Vous avez dit tout à l'heure que Netanyahou ne s'intéressait pas à ce que disait Berne. Comment la Suisse devrait-elle néanmoins réagir, selon vous?
D'abord par une distinction claire: être du côté d'Israël ne signifie pas soutenir ce gouvernement. Bien au contraire. Et elle devrait agir en conséquence: geler les comptes des colons terroristes, sanctionner les organisations illégales de colons ainsi que leurs représentants gouvernementaux, comme Smotrich et Ben-Gvir, préparer des mandats d'arrêt internationaux contre les soldats israéliens qui commettent des crimes de guerre. Leurs propres vidéos en apportent bien souvent la preuve.
La Suisse, à elle seule, ne peut cependant pas faire grand-chose.

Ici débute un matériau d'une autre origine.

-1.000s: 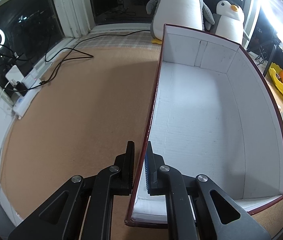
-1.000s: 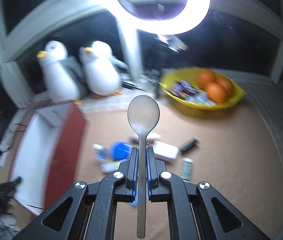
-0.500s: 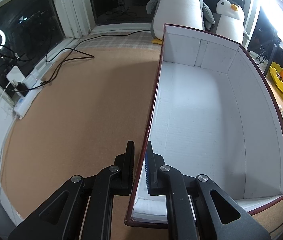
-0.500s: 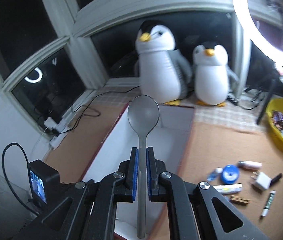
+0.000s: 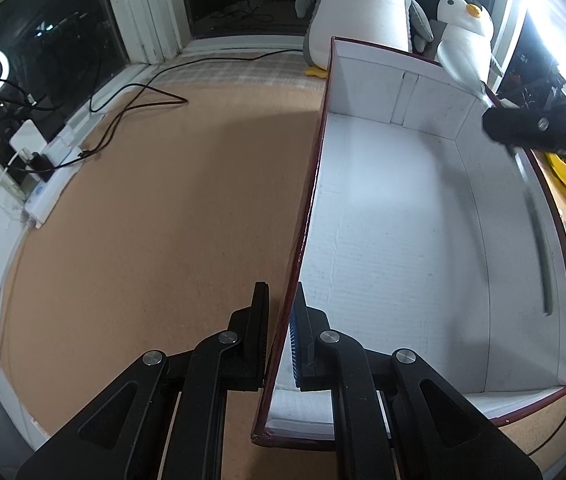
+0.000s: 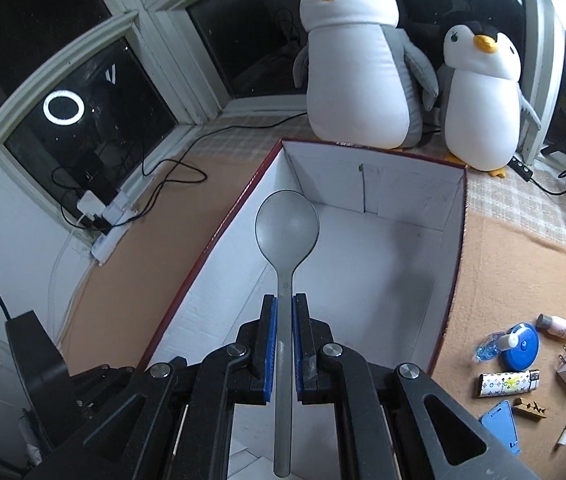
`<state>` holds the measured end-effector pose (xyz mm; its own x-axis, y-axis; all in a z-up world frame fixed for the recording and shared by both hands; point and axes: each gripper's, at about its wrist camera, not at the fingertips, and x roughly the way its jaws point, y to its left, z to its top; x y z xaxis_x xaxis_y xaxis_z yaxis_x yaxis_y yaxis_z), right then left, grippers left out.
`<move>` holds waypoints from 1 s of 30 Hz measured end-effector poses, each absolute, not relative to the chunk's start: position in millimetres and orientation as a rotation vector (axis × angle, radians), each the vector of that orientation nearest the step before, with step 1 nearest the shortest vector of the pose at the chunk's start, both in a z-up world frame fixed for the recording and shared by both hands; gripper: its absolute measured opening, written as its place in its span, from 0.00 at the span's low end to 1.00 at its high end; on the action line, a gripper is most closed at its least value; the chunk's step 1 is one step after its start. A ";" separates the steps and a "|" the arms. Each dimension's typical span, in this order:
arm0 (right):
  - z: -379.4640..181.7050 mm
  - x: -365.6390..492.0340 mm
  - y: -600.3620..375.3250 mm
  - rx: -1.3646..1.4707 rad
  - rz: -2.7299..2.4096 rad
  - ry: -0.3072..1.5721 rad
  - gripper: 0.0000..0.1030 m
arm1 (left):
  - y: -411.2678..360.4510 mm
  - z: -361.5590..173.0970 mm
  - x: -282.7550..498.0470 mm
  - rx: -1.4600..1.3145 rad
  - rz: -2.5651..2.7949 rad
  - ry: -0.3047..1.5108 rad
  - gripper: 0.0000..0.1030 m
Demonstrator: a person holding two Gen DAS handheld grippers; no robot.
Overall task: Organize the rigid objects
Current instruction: 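Carry the spoon over the box and open the right gripper, then move the right gripper to the green-and-white menthol stick and grasp it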
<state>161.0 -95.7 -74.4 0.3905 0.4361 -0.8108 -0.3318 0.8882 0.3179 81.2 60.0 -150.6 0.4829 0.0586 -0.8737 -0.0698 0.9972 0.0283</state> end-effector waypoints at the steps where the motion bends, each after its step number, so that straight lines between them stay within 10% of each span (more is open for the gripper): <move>1: -76.2 162.0 -94.5 0.106 0.490 1.068 0.07 | 59.9 -150.7 81.4 -0.012 0.079 1.065 0.08; 6: -75.7 161.6 -96.5 0.088 0.474 1.056 0.35 | 58.9 -150.7 82.5 -0.004 0.086 1.070 0.09; 30: -80.1 109.3 -285.8 0.229 0.051 1.019 0.35 | 55.1 -150.7 88.6 0.076 0.041 1.111 0.09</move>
<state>109.3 -285.8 -80.1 0.5253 0.1484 -0.8379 0.0646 0.9749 0.2131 88.6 55.1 -150.7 0.4436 0.0711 -0.8934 0.0053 0.9966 0.0819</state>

Ce sont toutes des choses auxquelles elle pourrait s'attaquer en collaboration avec l'UE. Et si l'on prend au sérieux la solution à deux états - qui revient sans cesse -, la reconnaissance européenne d'un Etat palestinien serait un bon début. Mais les Etats-Unis, eux aussi, pourraient en exiger davantage des organisations exonérées d'impôts qui encouragent la construction de colonies illégales.
Mais il y a peu d'action concrète. Que reste-t-il d'un ordre mondial fondé sur des règles si des violations comme celles de Gaza restent sans conséquence?
Pas grand-chose. Nous pouvons oublier pour l'instant le concept d'un ordre basé sur des règles et des valeurs. Face à ce que l'on appelle le «Sud global», face à des partenaires de premier plan comme Singapour et les états du Golfe, l'Occident est en train de perdre ce qui lui restait de crédibilité. Beaucoup se rendent compte à quel point ces valeurs sonnent creux, à quel point cette morale est sélective.
Qu'est-ce que cela signifie concrètement pour l'Europe et la Suisse?
L'Europe doit se battre pour son identité, elle doit prendre position. Cela ne peut se faire que de façon coordonnée: Paris, Berlin, Varsovie, Londres pourraient développer une ligne commune. Il faudrait alors confronter ouvertement des gens comme Orban: adhérer ou quitter le navire. La Suisse pourrait s'orienter par rapport à cela. Le soft power ne suffit pas. Si l'on veut rester crédible dans ses valeurs et défendre ses intérêts, il faut être prêt à s'exposer.